Each year, some 90,000 students sustain injuries at school as a result of other students deliberately trying to hurt them, according to a new forthcoming study in Pediatrics. Of the total estimated population of injuries suffered at school that required ER treatment, bullying and assault made up roughly one in 10 cases.
This rate may seem low, given how much national attention is focused on school shootings and bullying prevention efforts. But physical violence makes up the minority, with accidental trips, falls, cuts, and scrapes comprising the bulk of physical injuries, at 40 percent. Though the research has its limits — no mention is made of where the trend is headed or how to prevent it from growing — experts say there is much to glean from parsing through the data.
“[The number of injuries] appears to be concerningly high,” study leader, Dr. Siraj Amanullah, an assistant professor of emergency medicine and pediatrics at Brown University’s Alpert Medical School, told HealthDay, “especially when you realize that such a substantial number of injuries are occurring in the school setting, where safety measures are already in place.”

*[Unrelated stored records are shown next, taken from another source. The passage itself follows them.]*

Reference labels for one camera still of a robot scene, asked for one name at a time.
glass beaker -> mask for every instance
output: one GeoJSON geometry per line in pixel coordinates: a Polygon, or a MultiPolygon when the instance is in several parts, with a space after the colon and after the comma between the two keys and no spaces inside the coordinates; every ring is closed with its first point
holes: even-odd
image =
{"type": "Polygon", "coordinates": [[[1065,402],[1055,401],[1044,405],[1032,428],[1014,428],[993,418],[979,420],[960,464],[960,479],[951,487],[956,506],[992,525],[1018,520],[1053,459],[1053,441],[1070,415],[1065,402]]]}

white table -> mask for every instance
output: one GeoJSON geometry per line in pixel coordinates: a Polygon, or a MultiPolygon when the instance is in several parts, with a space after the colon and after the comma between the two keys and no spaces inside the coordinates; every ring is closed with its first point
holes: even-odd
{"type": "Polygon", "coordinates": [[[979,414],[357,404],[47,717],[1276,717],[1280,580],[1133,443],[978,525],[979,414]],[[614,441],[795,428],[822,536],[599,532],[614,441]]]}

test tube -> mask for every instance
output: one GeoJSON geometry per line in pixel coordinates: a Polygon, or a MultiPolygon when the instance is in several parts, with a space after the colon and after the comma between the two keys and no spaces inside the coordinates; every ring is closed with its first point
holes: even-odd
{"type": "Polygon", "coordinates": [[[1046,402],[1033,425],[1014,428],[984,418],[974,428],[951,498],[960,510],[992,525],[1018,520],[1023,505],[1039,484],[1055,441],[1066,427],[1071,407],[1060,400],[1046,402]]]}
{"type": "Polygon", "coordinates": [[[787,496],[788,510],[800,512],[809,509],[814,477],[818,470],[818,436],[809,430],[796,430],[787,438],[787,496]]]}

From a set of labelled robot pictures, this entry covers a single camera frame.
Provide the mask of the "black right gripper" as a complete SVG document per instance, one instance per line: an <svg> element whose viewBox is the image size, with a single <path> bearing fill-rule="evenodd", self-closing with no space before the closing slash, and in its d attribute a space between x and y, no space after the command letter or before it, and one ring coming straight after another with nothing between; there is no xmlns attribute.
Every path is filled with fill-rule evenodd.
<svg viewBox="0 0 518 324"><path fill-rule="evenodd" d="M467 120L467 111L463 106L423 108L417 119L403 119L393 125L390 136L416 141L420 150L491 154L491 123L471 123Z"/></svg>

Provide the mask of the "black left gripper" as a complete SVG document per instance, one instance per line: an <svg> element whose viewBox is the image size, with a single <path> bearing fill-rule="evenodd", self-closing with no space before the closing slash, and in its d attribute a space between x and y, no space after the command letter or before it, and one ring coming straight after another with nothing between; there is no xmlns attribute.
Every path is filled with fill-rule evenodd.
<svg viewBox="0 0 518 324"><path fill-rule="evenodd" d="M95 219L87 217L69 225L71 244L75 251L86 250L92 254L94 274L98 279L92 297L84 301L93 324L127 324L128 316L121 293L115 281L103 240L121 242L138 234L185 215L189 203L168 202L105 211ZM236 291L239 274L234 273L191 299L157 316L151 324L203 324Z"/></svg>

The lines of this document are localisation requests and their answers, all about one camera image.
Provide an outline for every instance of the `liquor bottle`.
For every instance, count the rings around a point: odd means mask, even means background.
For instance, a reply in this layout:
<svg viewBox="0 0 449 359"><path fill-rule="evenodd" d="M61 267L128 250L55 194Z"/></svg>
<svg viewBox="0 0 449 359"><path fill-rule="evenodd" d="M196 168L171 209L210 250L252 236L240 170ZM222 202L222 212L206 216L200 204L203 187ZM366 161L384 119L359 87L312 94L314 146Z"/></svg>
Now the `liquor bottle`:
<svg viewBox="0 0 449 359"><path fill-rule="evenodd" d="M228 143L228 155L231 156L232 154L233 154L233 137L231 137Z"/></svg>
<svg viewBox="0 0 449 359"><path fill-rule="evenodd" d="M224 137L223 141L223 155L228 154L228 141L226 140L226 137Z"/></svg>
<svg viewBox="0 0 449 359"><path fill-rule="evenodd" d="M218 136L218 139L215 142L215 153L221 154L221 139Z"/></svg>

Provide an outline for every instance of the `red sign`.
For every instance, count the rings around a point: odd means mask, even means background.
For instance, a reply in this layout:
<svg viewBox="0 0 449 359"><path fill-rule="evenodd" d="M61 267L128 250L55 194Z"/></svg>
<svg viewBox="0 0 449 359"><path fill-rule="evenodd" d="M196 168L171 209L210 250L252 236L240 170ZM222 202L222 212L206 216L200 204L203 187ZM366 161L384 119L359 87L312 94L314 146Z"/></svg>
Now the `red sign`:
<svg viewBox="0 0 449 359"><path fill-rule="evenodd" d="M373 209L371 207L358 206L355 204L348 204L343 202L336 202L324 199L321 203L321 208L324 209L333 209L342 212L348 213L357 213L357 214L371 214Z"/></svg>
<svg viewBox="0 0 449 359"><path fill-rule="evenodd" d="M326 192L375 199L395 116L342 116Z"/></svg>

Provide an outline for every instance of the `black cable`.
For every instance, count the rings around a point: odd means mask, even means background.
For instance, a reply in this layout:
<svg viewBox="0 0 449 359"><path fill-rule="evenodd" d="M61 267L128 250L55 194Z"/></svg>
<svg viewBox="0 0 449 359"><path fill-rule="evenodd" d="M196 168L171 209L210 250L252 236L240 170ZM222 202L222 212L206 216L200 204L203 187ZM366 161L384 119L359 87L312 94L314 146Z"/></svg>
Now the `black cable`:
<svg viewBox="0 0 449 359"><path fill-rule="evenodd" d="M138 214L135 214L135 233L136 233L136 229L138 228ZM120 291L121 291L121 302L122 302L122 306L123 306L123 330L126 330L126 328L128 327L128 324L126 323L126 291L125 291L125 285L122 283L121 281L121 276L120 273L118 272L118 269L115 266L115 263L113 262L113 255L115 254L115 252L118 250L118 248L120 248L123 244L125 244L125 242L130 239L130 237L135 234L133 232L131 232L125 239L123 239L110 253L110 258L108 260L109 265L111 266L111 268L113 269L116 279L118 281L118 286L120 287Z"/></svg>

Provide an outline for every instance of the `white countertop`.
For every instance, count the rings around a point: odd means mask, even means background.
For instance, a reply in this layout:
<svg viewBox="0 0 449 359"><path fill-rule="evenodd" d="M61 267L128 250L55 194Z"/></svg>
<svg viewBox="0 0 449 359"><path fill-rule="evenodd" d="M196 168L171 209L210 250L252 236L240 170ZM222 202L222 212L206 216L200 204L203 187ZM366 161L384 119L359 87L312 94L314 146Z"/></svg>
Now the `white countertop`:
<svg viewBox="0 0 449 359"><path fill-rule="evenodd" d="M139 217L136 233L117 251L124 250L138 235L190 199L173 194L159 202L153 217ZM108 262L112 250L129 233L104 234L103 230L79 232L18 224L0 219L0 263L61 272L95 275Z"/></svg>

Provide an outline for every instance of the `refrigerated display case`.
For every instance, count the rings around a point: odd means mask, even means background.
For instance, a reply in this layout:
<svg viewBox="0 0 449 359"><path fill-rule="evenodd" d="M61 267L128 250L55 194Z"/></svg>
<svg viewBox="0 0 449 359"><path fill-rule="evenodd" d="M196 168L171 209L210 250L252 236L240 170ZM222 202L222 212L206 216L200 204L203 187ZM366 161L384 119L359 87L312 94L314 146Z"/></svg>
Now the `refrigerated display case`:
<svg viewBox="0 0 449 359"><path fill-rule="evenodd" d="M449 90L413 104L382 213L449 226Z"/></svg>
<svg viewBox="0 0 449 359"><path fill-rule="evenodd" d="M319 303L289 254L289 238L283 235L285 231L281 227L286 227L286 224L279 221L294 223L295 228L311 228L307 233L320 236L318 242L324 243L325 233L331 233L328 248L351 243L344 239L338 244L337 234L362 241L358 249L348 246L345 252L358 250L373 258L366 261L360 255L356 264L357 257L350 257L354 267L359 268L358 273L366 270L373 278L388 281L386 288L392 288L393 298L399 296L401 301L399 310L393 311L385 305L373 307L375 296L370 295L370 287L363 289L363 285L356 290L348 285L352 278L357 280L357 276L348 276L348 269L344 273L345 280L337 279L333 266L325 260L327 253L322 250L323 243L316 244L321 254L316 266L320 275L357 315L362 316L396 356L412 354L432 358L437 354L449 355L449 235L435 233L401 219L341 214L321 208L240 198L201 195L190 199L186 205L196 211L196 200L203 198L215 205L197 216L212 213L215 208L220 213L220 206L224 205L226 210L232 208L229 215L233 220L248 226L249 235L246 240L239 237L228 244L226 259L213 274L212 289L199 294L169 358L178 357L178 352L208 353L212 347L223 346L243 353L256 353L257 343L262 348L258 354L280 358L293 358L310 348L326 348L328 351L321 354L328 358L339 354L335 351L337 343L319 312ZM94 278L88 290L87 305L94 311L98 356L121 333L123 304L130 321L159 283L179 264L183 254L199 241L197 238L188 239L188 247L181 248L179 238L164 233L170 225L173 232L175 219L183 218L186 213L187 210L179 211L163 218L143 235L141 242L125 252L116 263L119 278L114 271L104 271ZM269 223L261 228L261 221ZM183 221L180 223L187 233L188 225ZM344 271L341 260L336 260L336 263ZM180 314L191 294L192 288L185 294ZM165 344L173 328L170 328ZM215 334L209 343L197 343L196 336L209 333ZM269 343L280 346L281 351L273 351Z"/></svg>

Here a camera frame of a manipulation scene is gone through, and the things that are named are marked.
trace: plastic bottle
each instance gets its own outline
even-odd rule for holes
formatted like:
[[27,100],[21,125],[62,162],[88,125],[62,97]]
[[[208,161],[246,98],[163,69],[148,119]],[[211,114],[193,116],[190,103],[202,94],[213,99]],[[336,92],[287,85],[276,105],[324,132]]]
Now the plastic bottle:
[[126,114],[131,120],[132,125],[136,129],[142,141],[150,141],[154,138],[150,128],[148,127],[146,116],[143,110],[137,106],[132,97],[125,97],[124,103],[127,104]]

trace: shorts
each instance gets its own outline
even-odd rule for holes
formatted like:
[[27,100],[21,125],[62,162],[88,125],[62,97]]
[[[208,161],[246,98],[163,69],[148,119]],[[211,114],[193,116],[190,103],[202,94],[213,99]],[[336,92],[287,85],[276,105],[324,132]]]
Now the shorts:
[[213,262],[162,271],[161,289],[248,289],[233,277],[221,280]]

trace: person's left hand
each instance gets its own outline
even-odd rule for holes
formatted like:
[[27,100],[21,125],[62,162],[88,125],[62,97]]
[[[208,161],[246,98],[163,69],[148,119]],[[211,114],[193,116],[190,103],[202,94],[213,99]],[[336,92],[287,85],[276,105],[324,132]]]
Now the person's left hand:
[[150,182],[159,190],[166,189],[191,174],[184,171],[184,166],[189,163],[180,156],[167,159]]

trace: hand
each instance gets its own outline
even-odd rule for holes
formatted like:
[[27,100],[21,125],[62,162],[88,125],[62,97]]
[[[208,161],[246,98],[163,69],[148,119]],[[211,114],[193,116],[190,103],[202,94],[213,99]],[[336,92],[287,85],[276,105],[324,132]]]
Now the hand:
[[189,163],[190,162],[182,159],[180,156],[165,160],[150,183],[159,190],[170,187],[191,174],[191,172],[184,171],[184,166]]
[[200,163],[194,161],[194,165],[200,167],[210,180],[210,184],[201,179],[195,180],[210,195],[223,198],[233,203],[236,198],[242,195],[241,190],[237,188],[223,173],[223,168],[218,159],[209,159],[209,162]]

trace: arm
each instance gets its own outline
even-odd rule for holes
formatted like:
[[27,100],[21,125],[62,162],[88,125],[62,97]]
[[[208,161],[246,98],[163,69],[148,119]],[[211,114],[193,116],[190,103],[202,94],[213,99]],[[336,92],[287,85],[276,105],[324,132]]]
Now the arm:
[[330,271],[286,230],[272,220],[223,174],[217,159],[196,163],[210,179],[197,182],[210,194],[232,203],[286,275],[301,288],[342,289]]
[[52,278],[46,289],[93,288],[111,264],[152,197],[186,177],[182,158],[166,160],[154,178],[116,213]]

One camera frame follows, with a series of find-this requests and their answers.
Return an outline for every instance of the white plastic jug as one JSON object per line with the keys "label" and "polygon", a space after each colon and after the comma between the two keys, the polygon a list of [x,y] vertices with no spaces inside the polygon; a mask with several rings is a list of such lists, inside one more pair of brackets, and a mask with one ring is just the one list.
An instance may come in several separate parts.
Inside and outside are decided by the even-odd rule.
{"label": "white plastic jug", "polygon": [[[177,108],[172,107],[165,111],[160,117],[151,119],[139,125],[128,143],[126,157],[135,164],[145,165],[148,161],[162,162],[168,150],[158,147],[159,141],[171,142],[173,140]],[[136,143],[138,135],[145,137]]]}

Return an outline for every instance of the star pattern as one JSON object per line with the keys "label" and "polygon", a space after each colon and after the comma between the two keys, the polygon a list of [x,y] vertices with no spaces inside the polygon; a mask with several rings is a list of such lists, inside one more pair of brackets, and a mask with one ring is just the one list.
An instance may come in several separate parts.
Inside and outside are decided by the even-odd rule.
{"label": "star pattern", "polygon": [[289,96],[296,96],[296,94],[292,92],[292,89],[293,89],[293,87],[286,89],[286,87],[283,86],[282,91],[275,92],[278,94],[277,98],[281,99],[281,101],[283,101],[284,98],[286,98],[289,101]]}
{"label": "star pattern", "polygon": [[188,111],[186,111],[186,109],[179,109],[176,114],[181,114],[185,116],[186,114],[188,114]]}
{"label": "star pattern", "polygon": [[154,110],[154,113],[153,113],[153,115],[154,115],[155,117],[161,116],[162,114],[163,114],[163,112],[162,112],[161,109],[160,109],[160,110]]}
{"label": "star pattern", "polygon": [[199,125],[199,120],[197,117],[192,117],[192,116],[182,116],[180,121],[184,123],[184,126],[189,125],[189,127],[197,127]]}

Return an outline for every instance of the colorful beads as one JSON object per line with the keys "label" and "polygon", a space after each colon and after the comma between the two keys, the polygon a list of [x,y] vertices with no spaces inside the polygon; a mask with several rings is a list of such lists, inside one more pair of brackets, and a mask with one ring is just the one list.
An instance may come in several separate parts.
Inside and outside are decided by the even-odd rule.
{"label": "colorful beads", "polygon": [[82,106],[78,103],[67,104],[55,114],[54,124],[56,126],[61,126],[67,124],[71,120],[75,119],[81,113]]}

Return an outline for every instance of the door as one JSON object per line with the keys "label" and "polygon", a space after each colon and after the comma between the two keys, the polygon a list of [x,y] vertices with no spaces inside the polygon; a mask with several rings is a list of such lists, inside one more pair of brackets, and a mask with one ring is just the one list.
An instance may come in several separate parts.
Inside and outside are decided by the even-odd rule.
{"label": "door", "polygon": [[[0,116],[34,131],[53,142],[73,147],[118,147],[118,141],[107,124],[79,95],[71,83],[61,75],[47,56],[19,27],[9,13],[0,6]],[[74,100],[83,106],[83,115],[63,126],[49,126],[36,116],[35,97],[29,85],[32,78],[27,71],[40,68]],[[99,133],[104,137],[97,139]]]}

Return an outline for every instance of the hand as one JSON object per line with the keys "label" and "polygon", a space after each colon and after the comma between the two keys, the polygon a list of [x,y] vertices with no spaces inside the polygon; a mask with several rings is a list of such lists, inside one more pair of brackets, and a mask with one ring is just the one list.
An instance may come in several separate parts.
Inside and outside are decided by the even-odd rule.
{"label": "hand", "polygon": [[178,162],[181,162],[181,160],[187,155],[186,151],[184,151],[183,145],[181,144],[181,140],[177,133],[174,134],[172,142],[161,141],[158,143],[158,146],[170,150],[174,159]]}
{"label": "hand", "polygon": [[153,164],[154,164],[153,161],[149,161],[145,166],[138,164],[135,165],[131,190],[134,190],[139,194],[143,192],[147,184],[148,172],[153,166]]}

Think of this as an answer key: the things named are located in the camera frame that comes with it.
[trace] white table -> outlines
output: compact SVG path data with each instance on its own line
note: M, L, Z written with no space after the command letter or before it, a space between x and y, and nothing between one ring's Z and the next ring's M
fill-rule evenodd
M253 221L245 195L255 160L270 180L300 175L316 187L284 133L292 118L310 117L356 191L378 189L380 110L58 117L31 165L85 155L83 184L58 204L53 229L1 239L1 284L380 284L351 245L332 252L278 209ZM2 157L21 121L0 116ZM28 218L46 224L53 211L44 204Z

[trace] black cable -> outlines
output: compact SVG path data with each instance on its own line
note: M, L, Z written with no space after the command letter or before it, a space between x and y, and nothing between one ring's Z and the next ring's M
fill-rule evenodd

Amanullah and his team looked at the ER visits at 66 hospitals over the course of eight years, between 2001 and 2008. They extrapolated their findings to a nationwide level, landing on an estimated total of 7 million visits. Of those, approximately 700,000 were the result of deliberate action, either between groups of students, parents and police officers and students, or a lone student’s choice to self-harm. The team averaged 92,000 ER visits per year over the study period, 96 percent of which were between groups of students. This gave the researchers an overall total of 88,000 deliberate injuries sustained per year as a result of bullying and assault.
Amanullah calls for “culturally appropriate preventive strategies” in order to combat the small but dangerous minority. Indeed, one in 10 is tiny, but Amanullah urges people to consider the supreme power of fear in influencing how children interact with one another. Intervention strategies must take place both in school and at home if parents wish to expect a certain degree of safety while they’re away from their kids eight hours each day.
"Parents and physicians need to talk to children about violence and bullying in and out of school, and try to address the issue at various levels just like prevention efforts for any other medical illness," he explained.
Admittedly, parent involvement becomes more difficult as kids age, something the researchers referenced as a motivation to begin talks with kids early. Steering them down healthy paths, both physically and mentally, helps prepare them for positive decisions once they reach more formidable ages. Karen Liller, a professor at the University of South Florida who studies injuries in children, commented on the study saying while it may provide helpful data, it lacks concrete tools with which to implement that data.
“This precludes any detailed recommendation for tailored interventions,” she told HealthDay.
What’s more, the data looked only at emergency room visits. The number of kids who were bullied and visited their family doctors, received treatment from a school nurse, or simply asked Mom or Dad to take care of them, remains unknown.
"As parents, guardians, teachers and physicians,” Amanullah told Live Science, “we need to take an extra moment to talk to children about bullying and its consequences.”